Anxiously peeking out from your spot on the soft bed, you spy your nosey neighbor, Eelio, helping himself to YOUR leftovers! You feel your stomach — and then your whole body — tied up in knots. Prepping for an argument, you go over there to give Eelio a piece of your mind, but promptly sneeze mucus from every pore of your body, coating Eelio’s gills, sending him away gagging.


Hagfish, Duiker Point, Cape Peninsula. Photo: Peter Southwood, CC BY-SA 3.0

“Serves him right,” you think, using your mouth tentacles to assess the damage done to the delicious carcass you’ve been saving. Suddenly peckish for the first time in months, you dive in head first, burrowing deep inside the rotting flesh so you can get to all the tasty mushy bits first — the perfect snack before you crawl back into the safe sea-bed, cozying up with a chapter from a classic Hagatha Christie novel.


Oh, you’ve never read any Hagatha Christie? She’s only one of the most popular authors among learned myxiniformes, often referred to as slime eel. But the hagfish is no eel — in fact, with no bones, and vertebrae composed entirely of cartilage, it’s in a class all of its own.

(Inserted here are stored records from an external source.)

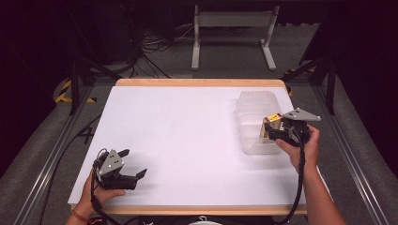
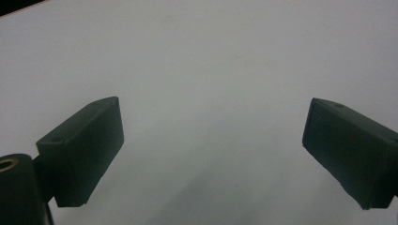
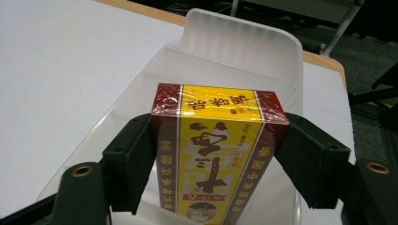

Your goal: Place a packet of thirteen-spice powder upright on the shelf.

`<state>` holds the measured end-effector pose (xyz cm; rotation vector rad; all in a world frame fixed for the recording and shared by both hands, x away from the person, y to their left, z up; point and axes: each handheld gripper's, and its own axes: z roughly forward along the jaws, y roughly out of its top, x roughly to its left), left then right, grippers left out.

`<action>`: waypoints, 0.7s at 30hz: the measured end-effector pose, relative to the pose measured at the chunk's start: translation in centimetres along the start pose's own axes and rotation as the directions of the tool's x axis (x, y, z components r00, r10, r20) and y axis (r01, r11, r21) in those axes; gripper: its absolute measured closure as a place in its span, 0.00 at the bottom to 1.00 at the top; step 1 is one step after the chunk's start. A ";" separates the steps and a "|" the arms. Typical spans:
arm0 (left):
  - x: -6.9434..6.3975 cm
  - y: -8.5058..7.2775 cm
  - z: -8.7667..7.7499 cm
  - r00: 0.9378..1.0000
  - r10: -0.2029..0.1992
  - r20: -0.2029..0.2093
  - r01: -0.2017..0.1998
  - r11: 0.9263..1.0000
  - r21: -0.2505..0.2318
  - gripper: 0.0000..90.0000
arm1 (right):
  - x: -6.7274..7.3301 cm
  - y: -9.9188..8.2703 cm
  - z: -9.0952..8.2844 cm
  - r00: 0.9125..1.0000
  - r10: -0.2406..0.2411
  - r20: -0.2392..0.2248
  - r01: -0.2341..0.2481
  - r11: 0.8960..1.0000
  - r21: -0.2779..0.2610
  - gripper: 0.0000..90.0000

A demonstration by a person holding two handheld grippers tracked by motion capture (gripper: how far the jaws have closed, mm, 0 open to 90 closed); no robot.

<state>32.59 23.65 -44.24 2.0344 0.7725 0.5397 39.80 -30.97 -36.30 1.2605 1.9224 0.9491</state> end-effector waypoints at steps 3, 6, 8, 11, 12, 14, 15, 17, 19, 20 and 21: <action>0.0 0.0 0.0 1.000 -0.003 0.001 0.003 1.000 -0.005 0.07 | -0.1 -0.2 -0.1 1.000 -0.009 -0.002 0.009 1.000 -0.004 0.34; 0.1 -0.1 -0.1 1.000 0.000 0.000 0.000 1.000 -0.002 0.07 | -0.1 -0.3 -0.2 1.000 -0.015 -0.005 0.015 1.000 -0.003 0.33; 0.1 -0.1 -0.1 1.000 0.003 -0.002 -0.003 1.000 -0.004 0.07 | -0.1 -0.3 -0.3 1.000 -0.018 -0.004 0.018 1.000 -0.003 0.33; 0.1 -0.1 -0.1 1.000 0.005 -0.013 -0.005 1.000 -0.007 0.07 | -0.1 -0.4 -0.5 1.000 -0.026 -0.005 0.026 1.000 0.001 0.33; 0.1 0.0 -0.2 1.000 0.004 -0.018 -0.004 1.000 -0.009 0.07 | -0.1 -0.5 -0.5 1.000 -0.023 -0.003 0.023 1.000 0.004 0.33; 0.2 0.0 -0.2 1.000 0.001 -0.018 -0.001 1.000 -0.009 0.07 | -0.1 -0.5 -0.7 1.000 -0.028 -0.002 0.028 1.000 0.011 0.33; 0.2 -0.1 -0.2 1.000 -0.002 -0.017 0.002 1.000 -0.010 0.07 | -0.1 -0.5 -0.8 0.999 -0.033 -0.001 0.033 0.999 0.014 0.33; 0.2 -0.1 -0.2 1.000 0.000 -0.018 0.000 1.000 -0.008 0.07 | -0.1 -0.6 -0.9 0.999 -0.036 -0.004 0.036 0.999 0.019 0.33; 0.1 0.0 -0.2 1.000 0.001 -0.019 -0.001 1.000 -0.008 0.07 | -0.1 -0.7 -1.0 0.999 -0.042 -0.005 0.042 0.999 0.023 0.33; 0.1 0.0 -0.2 1.000 0.006 -0.016 -0.006 1.000 -0.008 0.07 | -0.1 -0.7 -1.0 0.999 -0.042 -0.005 0.042 0.999 0.024 0.33; 0.1 0.0 -0.1 1.000 0.007 -0.016 -0.007 1.000 -0.007 0.07 | -0.1 -0.7 -1.0 0.999 -0.045 -0.003 0.045 0.999 0.026 0.33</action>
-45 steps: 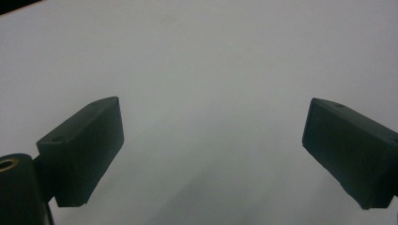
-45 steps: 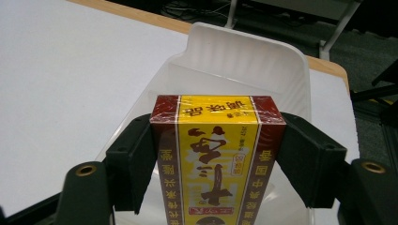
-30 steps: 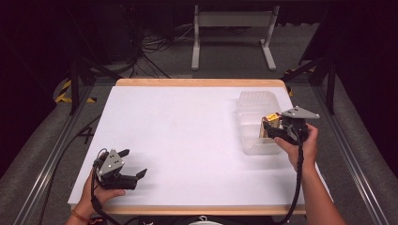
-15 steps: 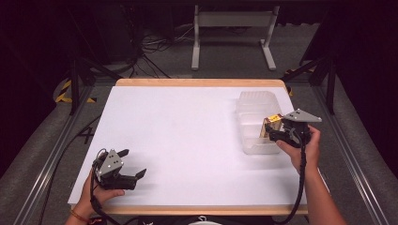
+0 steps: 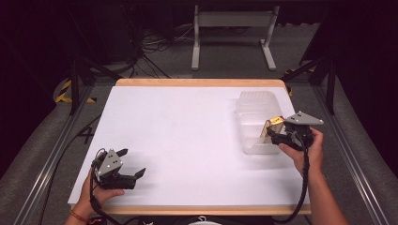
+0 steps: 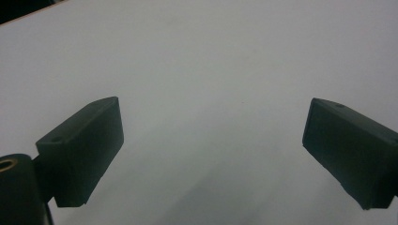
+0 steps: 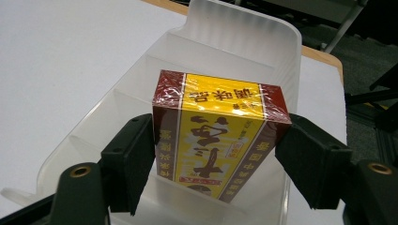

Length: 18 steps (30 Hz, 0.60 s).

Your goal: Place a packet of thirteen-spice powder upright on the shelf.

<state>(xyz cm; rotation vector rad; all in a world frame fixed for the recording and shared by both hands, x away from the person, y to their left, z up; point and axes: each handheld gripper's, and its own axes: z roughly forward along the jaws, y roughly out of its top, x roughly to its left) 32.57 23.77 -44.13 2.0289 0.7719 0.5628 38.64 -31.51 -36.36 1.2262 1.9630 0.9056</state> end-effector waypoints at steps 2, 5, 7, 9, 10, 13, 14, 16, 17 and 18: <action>0.0 0.0 0.0 1.000 -0.005 -0.005 0.005 1.000 -0.003 0.07 | 0.0 0.0 0.0 1.000 -0.004 -0.001 0.004 1.000 0.004 0.33; 0.2 0.1 0.0 1.000 -0.012 -0.007 0.012 1.000 -0.010 0.06 | 0.1 -0.1 -0.1 1.000 -0.014 0.001 0.014 1.000 0.010 0.33; 0.3 0.2 0.1 1.000 -0.020 -0.004 0.020 1.000 -0.022 0.06 | 0.1 -0.2 -0.1 1.000 -0.009 -0.002 0.009 1.000 0.010 0.33; 0.3 0.3 0.1 1.000 -0.018 -0.001 0.018 1.000 -0.020 0.06 | 0.0 -0.4 -0.1 1.000 -0.009 -0.005 0.009 1.000 0.013 0.33; 0.4 0.3 0.2 1.000 -0.016 -0.001 0.016 1.000 -0.020 0.06 | 0.0 -0.4 -0.1 1.000 -0.009 -0.008 0.009 1.000 0.014 0.33; 0.3 0.5 0.6 1.000 -0.007 -0.004 0.007 1.000 -0.007 0.06 | 0.1 -0.7 -0.2 1.000 -0.031 -0.002 0.031 0.999 0.008 0.33; 0.3 0.5 0.8 1.000 -0.003 -0.004 0.003 1.000 -0.002 0.06 | 0.1 -0.8 -0.3 1.000 -0.029 0.001 0.029 1.000 0.005 0.33; 0.3 0.5 0.9 1.000 -0.005 -0.002 0.005 1.000 0.007 0.06 | 0.0 -0.8 -0.4 1.000 -0.023 -0.002 0.023 1.000 0.003 0.33; 0.3 0.6 1.0 1.000 -0.003 0.000 0.003 1.000 0.009 0.06 | 0.0 -0.8 -0.4 1.000 -0.021 -0.001 0.021 1.000 0.000 0.33; 0.3 0.6 1.0 1.000 -0.003 0.000 0.003 1.000 0.009 0.06 | 0.0 -0.8 -0.5 1.000 -0.022 -0.003 0.022 1.000 -0.003 0.32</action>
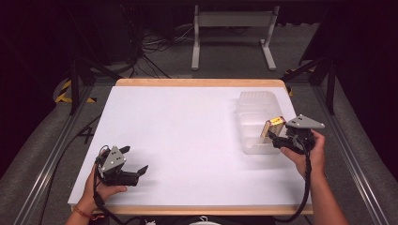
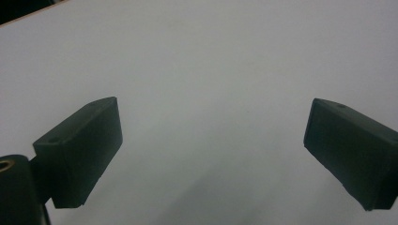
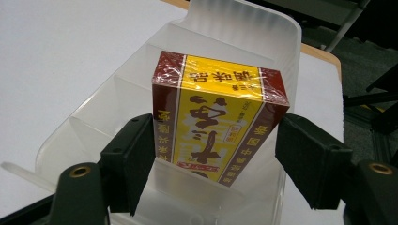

Unsurprisingly, the hagfish doesn’t have many predators. If a hungry, curious shark tries their luck, the hagfish can survive a chomp because their skin is so loose, and their insides are so jello-like, that their bodies just sorta squish out of harm's way. The hagfish then slips away, and the shark is left in a cloud of gill-clogging goo; other unwitting scavengers going after a leftover meal will meet the same fate.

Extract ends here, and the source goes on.